Sesaat kemudian ia mengangkat kepalanya dan melanjutkan penjelasannya.

"Kalung ini dilengkapi dengan sihir yang dapat mendeteksi lokasi sang pemakai serta peringatan pencurian. Jika kalung ini berada di luar labirin selama lebih dari 10 menit, maka sihir peringatan atas pencurian kalung diaktifkan, lalu si pemakai akan mendapatkan sihir listrik ringan yang dapat membuatnya pingsan."

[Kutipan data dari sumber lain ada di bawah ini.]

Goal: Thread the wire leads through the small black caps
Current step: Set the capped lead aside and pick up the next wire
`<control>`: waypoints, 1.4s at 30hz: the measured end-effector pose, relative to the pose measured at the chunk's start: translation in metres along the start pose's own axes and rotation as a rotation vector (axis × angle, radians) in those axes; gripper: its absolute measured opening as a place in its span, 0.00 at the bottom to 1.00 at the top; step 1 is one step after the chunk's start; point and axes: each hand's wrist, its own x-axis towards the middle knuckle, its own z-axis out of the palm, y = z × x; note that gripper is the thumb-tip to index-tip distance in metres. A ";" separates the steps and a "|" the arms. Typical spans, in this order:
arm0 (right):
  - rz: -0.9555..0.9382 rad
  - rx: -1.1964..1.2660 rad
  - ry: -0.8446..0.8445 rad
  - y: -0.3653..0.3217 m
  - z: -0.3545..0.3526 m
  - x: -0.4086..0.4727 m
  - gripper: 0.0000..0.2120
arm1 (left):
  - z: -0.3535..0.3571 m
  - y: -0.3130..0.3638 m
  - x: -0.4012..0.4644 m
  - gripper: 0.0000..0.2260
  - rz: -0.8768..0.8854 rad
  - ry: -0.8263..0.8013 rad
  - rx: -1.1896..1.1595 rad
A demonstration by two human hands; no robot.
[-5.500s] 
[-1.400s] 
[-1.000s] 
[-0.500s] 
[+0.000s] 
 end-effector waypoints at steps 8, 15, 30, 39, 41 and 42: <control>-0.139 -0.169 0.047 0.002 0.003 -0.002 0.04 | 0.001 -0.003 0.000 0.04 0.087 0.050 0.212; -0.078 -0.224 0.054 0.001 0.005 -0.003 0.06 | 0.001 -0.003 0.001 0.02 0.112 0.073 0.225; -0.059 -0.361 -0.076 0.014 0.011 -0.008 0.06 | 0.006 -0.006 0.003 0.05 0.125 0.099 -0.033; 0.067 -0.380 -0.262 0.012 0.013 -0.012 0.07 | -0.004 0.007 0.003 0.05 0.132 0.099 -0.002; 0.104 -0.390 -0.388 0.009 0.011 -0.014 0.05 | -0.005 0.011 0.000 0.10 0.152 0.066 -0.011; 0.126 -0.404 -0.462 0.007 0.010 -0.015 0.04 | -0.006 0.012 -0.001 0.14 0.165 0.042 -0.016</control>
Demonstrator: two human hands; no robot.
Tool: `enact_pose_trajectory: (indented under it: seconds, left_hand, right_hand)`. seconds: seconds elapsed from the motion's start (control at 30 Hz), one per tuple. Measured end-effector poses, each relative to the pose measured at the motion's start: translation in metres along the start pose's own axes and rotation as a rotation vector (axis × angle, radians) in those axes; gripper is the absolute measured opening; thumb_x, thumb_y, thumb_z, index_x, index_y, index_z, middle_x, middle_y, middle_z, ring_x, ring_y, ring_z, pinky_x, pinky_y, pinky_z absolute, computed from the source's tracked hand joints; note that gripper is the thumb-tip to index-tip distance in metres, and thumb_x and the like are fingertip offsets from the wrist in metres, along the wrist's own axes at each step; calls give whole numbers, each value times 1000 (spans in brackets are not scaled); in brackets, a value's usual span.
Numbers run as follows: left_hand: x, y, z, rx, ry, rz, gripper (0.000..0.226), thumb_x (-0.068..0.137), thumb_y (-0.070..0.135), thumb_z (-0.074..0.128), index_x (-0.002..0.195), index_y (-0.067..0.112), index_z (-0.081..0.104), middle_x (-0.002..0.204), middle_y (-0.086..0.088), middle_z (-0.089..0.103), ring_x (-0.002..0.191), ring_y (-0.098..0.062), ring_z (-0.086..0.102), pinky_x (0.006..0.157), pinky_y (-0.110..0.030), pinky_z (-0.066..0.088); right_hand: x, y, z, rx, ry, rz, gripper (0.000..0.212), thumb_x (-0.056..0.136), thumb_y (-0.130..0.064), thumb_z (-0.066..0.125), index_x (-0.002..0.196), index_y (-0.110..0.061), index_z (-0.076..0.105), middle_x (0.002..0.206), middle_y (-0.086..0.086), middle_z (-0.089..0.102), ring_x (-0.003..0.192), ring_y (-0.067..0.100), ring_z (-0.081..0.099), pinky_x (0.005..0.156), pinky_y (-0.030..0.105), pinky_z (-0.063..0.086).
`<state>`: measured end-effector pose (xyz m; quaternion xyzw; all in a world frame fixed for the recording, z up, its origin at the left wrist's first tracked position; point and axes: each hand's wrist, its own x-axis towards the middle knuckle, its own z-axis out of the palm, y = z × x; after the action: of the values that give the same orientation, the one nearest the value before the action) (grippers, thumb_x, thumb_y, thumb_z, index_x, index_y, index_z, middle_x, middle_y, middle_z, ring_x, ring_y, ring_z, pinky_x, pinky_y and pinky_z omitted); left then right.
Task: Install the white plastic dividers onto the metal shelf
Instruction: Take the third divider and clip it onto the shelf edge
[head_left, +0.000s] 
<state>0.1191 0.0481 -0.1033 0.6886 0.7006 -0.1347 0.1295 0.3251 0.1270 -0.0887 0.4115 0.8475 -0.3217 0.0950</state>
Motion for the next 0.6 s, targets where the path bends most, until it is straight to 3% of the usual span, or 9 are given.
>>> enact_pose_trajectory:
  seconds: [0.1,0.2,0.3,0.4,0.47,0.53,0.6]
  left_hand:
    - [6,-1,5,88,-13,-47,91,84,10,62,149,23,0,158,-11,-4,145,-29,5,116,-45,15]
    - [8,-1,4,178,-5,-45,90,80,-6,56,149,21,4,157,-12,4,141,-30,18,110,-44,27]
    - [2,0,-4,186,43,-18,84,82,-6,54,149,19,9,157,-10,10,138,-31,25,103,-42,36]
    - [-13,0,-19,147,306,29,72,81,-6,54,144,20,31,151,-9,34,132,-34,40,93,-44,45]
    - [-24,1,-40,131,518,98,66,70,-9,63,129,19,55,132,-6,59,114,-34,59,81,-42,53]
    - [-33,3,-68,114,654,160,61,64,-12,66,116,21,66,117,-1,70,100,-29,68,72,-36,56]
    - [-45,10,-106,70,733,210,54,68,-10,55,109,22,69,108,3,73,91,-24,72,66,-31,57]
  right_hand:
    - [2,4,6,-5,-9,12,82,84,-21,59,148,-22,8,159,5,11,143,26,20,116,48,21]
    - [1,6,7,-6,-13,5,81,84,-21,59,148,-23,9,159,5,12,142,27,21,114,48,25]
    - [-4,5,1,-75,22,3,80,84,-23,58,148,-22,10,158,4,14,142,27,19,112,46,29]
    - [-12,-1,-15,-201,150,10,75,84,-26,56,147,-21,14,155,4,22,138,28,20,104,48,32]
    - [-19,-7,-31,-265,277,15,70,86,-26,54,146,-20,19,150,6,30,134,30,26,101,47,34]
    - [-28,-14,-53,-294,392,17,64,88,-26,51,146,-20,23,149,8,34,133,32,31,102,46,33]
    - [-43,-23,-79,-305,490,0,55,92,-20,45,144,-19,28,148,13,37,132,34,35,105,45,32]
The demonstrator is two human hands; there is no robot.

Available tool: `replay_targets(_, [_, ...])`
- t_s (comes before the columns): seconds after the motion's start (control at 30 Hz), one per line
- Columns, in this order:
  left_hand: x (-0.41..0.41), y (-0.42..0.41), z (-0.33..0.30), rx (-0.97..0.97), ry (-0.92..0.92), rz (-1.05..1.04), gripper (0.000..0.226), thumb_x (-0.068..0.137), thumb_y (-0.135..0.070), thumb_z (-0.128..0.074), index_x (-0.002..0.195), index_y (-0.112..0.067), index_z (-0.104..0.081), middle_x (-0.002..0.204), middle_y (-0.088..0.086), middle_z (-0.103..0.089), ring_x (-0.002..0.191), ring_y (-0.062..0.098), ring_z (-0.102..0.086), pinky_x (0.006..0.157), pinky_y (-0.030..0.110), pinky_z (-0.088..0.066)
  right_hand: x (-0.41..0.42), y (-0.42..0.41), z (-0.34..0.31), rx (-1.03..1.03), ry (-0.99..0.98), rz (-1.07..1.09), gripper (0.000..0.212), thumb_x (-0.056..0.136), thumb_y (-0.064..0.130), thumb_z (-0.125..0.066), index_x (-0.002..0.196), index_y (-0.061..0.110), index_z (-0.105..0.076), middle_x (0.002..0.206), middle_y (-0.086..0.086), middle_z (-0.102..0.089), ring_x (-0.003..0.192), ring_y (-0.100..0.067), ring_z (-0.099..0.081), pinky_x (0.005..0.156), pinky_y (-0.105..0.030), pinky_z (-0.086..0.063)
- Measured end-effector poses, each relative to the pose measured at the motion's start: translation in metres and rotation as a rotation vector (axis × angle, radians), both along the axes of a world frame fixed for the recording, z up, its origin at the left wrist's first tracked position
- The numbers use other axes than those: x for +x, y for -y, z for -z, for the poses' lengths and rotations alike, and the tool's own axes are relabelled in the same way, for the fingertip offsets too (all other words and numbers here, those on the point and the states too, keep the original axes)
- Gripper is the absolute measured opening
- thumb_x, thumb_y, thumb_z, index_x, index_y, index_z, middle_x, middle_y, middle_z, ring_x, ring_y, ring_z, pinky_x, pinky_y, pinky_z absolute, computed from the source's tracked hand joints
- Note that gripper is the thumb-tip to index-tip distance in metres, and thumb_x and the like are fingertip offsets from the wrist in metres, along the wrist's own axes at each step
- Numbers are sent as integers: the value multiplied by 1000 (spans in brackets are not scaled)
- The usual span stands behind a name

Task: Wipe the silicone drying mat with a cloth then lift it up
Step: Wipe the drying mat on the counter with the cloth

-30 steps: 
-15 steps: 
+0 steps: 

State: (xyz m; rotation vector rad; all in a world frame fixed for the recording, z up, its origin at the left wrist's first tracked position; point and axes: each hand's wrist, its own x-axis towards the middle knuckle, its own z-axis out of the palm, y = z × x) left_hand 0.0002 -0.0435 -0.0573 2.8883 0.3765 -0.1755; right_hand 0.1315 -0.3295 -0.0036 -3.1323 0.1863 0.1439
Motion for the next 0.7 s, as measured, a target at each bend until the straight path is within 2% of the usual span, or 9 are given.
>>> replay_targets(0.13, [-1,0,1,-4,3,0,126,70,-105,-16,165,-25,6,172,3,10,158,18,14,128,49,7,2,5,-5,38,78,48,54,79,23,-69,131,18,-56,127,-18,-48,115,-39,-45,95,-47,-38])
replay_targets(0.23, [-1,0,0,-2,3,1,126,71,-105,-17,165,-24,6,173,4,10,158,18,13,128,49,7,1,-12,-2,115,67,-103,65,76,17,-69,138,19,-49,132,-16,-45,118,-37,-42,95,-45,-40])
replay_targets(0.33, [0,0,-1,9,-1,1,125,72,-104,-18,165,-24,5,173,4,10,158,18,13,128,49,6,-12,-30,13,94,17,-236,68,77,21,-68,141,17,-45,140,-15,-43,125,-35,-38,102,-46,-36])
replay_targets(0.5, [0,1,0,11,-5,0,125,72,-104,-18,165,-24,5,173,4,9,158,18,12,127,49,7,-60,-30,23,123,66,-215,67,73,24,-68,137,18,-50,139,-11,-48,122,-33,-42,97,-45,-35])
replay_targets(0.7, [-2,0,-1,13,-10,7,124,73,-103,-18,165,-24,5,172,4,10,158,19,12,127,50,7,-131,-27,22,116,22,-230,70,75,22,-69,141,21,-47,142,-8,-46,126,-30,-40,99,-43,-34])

Tepat setelah Fransesca menyelesaikan penjelasan tersebut, para murid tiba-tiba menjadi merinding, tentu saja kecuali Riyan dan beberapa lainnya. Dengan ekspresi datarnya, Riyan menyimak penjelasan itu dan merangkumnya menjadi singkat di kepalanya.

'Kalung itu... anti-maling, mendeteksi hidup pemakainya, melacak lokasi pengguna. Aku mengerti sebagian besar maksudnya, tapi kenapa ia memperpanjang penjelasan tentang kalung ini?'

Riyan kebingungan kenapa Fransesca berlama-lama menjelaskan kalung itu, padahal informasinya dapat diringkas sesingkat itu. Mungkin secara tidak sadar, karena skill [Comprehension], Riyan dapat memahami penjelasan Fransesca dengan mudah, sedangkan murid lain seperti baru saja mengerti apa yang dimaksud penjelasan panjang lebar itu. Itu dapat terlihat dari mereka yang beberapa saat yang lalu melukiskan ekspresi 'aku paham'.

Lalu sebagai tambahan, sejak kecil Riyan pandai dalam meringkas sesuatu yang dipahaminya. Contohnya pada saat guru menjelaskan panjang lebar tentang sistem peredaran darah besar, ia dapat mencatatnya hanya dalam bentuk empat kalimat.

"Apakah kalian sudah mengerti?"

""Kami mengerti!!""

Fransesca dan Daela tersenyum puas mendengar balasan penuh semangat dari para pahlawan-pahlawan muda ini.

Setelah menjelaskan semua fungsinya, kedua gadis itu membagikan dan memakaikan kalung tersebut kepada mereka. Entah kenapa, para murid menjadi lebih bersemangat, terutama untuk laki-laki. Itu wajar saja, karena Fransesca dan Daela memiliki paras dan bentuk tubuh yang sangat sempurna. Jika di dunia mereka sebelumnya, kedua gadis ini dapat dengan mudahnya menjadi model terkenal.

Beberapa saat kemudian, para murid menerima semua kalung di lehernya masing-masing satu. Kali ini Riyan tidak ketinggalan, karena ia ikut berbaris dengan lainnya, walau tetap menjaga jarak sekitar 4 meter dari murid paling belakang.

"Apakah semuanya sudah mendapat kalung?"

""Sudah!!""

"Bagus, ayo kita masuk ke dalam!"

""Ya!!""

Menjawab seruan Faleon, mereka semua akhirnya masuk ke dalam labirin Hexaphilia lewat mulut gua sebagai pintu masuk. Faleon bersama kedua saudaranya memimpin di depan, prajurit kerajaan juga ikut untuk membantu saat darurat, para murid di tengah, dan Riyan di barisan paling belakang. Dengan ini, para pahlawan memulai perburuan pertama mereka.